Your objective
Restrict the output to the lines below starting at the one that contains "# holes follow the even-odd rule" and ending at the one that contains "Outline every instance", and restate them word for word, both ends included.

----- Data extracts

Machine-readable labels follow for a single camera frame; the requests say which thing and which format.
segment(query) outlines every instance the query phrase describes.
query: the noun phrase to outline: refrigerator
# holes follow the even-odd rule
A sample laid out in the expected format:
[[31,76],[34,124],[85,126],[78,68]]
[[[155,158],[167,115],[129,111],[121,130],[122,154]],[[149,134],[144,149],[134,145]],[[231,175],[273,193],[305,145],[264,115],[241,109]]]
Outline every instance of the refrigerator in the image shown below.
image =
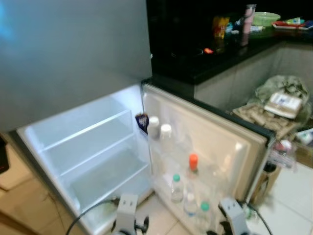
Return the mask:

----------

Answer below
# holes follow the even-odd rule
A sample laid out in the expected format:
[[31,76],[34,124],[85,126],[78,68]]
[[[155,158],[167,115],[129,111],[121,130],[122,154]],[[149,134],[144,149],[134,145]],[[231,175],[273,193],[305,145],[264,115],[241,109]]]
Outline every instance of the refrigerator in the image shown below.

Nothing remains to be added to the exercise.